• YOUR TASK:
Go through the listing below and write out exactly the lines from the one that mentions "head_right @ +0" through the one that mentions "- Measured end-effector", minus the pictures.
%%
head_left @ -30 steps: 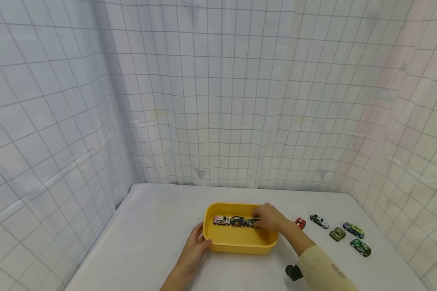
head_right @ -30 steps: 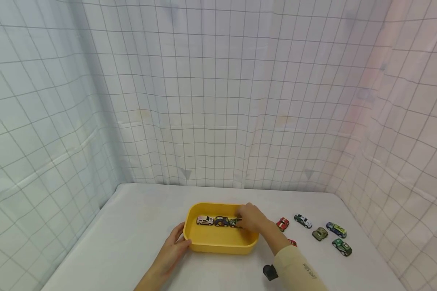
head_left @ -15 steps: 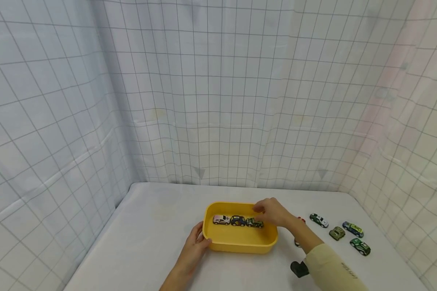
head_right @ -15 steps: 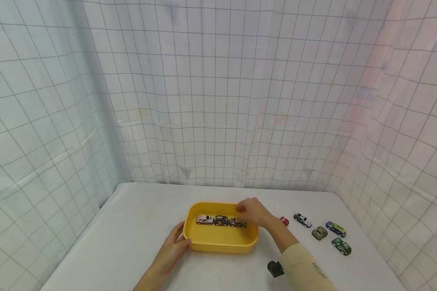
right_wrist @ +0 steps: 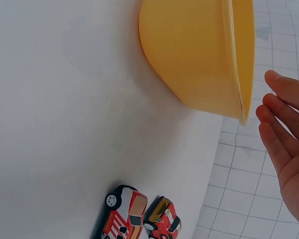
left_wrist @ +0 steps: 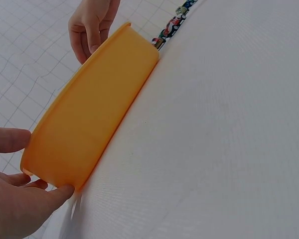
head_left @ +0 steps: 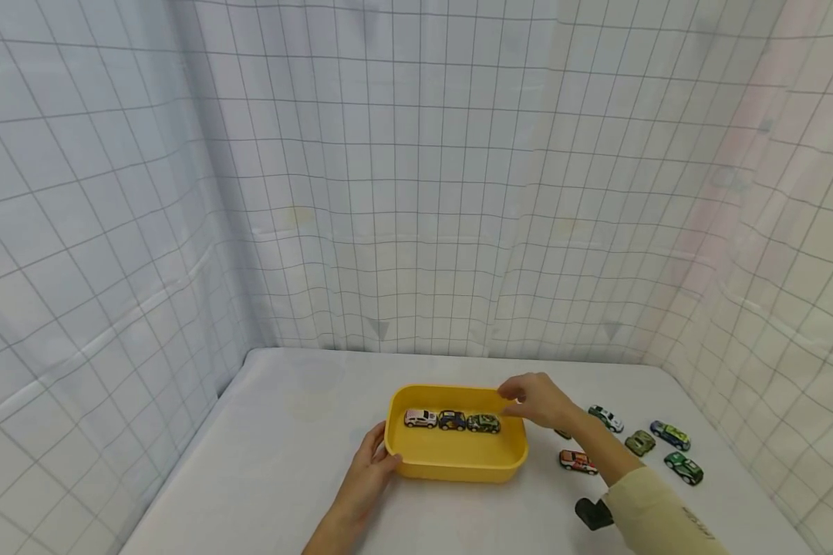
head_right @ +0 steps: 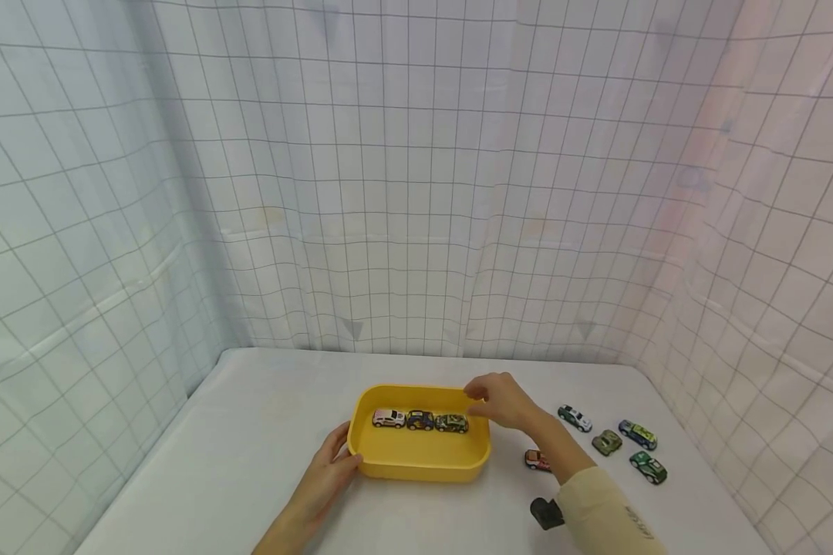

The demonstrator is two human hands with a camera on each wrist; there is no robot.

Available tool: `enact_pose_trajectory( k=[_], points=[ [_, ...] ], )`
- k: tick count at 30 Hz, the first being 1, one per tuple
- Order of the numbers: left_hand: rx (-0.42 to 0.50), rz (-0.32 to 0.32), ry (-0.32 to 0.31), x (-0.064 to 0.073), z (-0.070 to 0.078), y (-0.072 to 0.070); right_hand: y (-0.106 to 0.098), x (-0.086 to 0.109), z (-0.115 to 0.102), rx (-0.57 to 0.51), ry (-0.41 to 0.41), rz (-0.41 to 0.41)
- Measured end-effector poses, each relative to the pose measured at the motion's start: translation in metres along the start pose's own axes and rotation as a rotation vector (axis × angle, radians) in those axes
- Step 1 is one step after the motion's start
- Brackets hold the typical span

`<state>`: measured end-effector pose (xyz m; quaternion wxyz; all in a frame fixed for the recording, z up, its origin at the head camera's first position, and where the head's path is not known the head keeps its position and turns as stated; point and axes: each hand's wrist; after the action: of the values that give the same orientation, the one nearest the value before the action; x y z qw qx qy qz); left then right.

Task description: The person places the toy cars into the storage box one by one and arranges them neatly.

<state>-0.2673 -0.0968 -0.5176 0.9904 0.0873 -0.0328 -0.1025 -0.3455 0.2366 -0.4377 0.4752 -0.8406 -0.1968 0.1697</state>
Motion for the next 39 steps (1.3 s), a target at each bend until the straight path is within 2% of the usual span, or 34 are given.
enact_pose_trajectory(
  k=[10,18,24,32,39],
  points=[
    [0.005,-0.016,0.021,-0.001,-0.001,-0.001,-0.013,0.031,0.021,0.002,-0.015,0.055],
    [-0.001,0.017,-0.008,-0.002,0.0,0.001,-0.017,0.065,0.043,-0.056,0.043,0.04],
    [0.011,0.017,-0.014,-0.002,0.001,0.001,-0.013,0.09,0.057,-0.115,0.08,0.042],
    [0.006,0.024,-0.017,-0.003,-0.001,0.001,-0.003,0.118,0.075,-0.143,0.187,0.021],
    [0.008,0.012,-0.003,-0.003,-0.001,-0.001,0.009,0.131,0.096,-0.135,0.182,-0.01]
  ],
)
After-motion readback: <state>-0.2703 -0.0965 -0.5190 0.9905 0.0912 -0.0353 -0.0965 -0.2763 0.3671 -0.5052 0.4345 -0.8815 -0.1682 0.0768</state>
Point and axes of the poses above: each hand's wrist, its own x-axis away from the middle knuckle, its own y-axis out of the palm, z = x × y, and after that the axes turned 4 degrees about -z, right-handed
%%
• YOUR RESPONSE:
head_right @ +0 steps: 

The demonstrator is two human hands with a camera on each wrist; there is no robot.

Available tool: `enact_pose_trajectory( k=[_], points=[ [_, ...] ], )`
- k: tick count at 30 Hz, the first being 1, one per tuple
- Order of the numbers: left_hand: rx (-0.42 to 0.50), rz (-0.32 to 0.32), ry (-0.32 to 0.31), x (-0.064 to 0.073), z (-0.070 to 0.078), y (-0.072 to 0.070); right_hand: y (-0.106 to 0.098), x (-0.086 to 0.109), z (-0.115 to 0.102), rx (-0.57 to 0.51), ry (-0.41 to 0.41), rz (-0.41 to 0.41)
- Measured end-effector poses, each relative to the pose measured at the motion's start: translation in metres along the start pose's own axes and rotation as a rotation vector (axis × angle, radians) in those axes

The complete output has now been given.